Reproduce the data below word for word, setting aside any picture it holds.

**Collected data:**
----------
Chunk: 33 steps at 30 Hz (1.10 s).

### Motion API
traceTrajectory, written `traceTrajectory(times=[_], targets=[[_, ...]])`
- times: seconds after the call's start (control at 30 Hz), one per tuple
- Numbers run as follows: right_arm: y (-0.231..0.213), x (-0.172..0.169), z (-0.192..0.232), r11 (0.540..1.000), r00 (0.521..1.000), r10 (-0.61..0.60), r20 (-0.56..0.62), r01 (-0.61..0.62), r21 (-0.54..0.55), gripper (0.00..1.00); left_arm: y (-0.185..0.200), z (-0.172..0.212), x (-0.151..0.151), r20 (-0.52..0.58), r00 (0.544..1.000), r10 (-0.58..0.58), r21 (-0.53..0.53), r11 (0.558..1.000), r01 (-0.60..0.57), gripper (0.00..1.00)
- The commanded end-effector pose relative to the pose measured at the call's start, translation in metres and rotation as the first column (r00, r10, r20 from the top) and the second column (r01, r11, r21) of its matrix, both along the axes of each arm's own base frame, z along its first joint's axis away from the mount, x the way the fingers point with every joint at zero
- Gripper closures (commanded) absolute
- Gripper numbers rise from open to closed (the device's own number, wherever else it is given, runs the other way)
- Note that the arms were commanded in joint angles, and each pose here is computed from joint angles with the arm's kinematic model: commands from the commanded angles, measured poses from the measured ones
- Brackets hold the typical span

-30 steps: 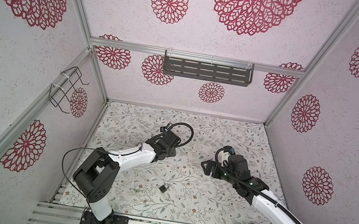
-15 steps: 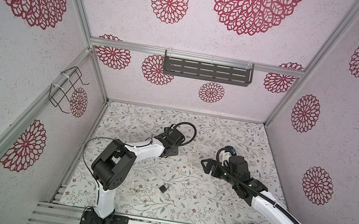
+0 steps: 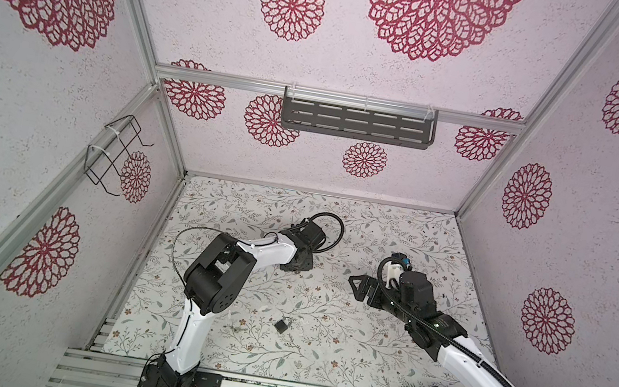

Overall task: Unlock with the key
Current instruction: 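Set the blue padlock down farther from the robot and open the left gripper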

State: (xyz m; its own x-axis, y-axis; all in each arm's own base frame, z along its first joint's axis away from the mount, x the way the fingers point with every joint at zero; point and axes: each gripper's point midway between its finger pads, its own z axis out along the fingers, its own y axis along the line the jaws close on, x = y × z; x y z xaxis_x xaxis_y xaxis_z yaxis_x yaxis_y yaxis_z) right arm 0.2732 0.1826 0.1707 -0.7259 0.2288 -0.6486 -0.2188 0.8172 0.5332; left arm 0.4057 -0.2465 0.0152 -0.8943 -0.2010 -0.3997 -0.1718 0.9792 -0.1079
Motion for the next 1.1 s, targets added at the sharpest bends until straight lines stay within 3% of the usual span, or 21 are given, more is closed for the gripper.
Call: traceTrajectory(times=[0.0,0.1,0.2,0.43,0.83,1.07], targets=[[0.000,-0.002,0.006,1.000,0.999,0.029,0.022,-0.029,-0.002,0.01,0.010,-0.012,-0.011,-0.069,0.997,0.029,0.032,0.999,-0.027,0.97],[0.002,-0.003,0.007,0.999,0.999,0.044,0.027,-0.044,-0.003,0.01,0.012,-0.007,-0.011,-0.060,0.997,0.043,0.030,0.999,-0.041,0.72],[0.008,-0.004,0.008,0.997,0.997,0.075,0.027,-0.076,0.011,0.01,0.015,0.004,-0.010,-0.039,0.998,0.050,0.031,0.998,-0.049,0.55],[0.028,-0.006,0.005,0.984,0.985,0.175,0.000,-0.175,0.045,0.01,0.020,0.039,-0.014,0.011,0.997,0.071,-0.008,0.997,-0.071,0.36],[0.060,-0.022,0.001,0.962,0.965,0.261,0.005,-0.259,-0.080,0.02,0.048,0.155,-0.039,0.264,0.960,0.093,-0.180,0.983,-0.045,0.02],[0.095,-0.036,-0.005,0.950,0.958,0.286,0.012,-0.282,-0.132,0.03,0.088,0.193,-0.082,0.387,0.914,0.126,-0.269,0.963,-0.018,0.03]])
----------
**Answer for this exercise:**
Chunk: 33 steps at 30 Hz (1.10 s).

### Motion API
traceTrajectory, written `traceTrajectory(times=[_], targets=[[_, ...]])`
- times: seconds after the call's start (control at 30 Hz), one per tuple
- Numbers run as follows: right_arm: y (-0.231..0.213), x (-0.172..0.169), z (-0.192..0.232), r11 (0.540..1.000), r00 (0.521..1.000), r10 (-0.61..0.60), r20 (-0.56..0.62), r01 (-0.61..0.62), r21 (-0.54..0.55), gripper (0.00..1.00); left_arm: y (-0.185..0.200), z (-0.172..0.212), x (-0.151..0.151), r20 (-0.52..0.58), r00 (0.544..1.000), r10 (-0.58..0.58), r21 (-0.53..0.53), r11 (0.558..1.000), r01 (-0.60..0.57), gripper (0.00..1.00)
- The commanded end-effector pose relative to the pose measured at the call's start, translation in metres and rotation as the first column (r00, r10, r20 from the top) and the second column (r01, r11, r21) of its matrix, both along the axes of each arm's own base frame, z along its first joint's axis away from the mount, x the way the fingers point with every joint at zero
- Gripper closures (commanded) absolute
- Gripper numbers rise from open to closed (the device's own number, wherever else it is given, runs the other way)
- Note that the arms were commanded in joint angles, and each pose here is computed from joint angles with the arm's kinematic model: commands from the commanded angles, measured poses from the measured ones
- Brackets hold the typical span

-30 steps: 
-15 steps: 
+0 steps: 

Overall task: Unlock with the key
Current instruction: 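Set the blue padlock down farther from the robot and open the left gripper
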
State: (xyz m; its own x-axis, y-axis; all in each arm's own base frame, z along its first joint's axis away from the mount, x the way the fingers point with every joint at zero; point and axes: each gripper's point midway between its finger pads, its own z axis out along the fingers, its own y axis along the line the jaws close on, x = y × z; x y z xaxis_x xaxis_y xaxis_z yaxis_x yaxis_y yaxis_z) right arm 0.2732 0.1826 0.1707 -0.7259 0.2288 -0.6486 -0.2188 0.8172 0.5332; left arm 0.4057 -0.2465 0.0152 -0.8943 -0.2010 -0.3997 -0.1718 0.9792 -0.1079
Motion for the next 1.1 s, targets added at the sharpest bends until straight lines stay within 3% of the usual span, or 21 are given, more is closed for the gripper.
Call: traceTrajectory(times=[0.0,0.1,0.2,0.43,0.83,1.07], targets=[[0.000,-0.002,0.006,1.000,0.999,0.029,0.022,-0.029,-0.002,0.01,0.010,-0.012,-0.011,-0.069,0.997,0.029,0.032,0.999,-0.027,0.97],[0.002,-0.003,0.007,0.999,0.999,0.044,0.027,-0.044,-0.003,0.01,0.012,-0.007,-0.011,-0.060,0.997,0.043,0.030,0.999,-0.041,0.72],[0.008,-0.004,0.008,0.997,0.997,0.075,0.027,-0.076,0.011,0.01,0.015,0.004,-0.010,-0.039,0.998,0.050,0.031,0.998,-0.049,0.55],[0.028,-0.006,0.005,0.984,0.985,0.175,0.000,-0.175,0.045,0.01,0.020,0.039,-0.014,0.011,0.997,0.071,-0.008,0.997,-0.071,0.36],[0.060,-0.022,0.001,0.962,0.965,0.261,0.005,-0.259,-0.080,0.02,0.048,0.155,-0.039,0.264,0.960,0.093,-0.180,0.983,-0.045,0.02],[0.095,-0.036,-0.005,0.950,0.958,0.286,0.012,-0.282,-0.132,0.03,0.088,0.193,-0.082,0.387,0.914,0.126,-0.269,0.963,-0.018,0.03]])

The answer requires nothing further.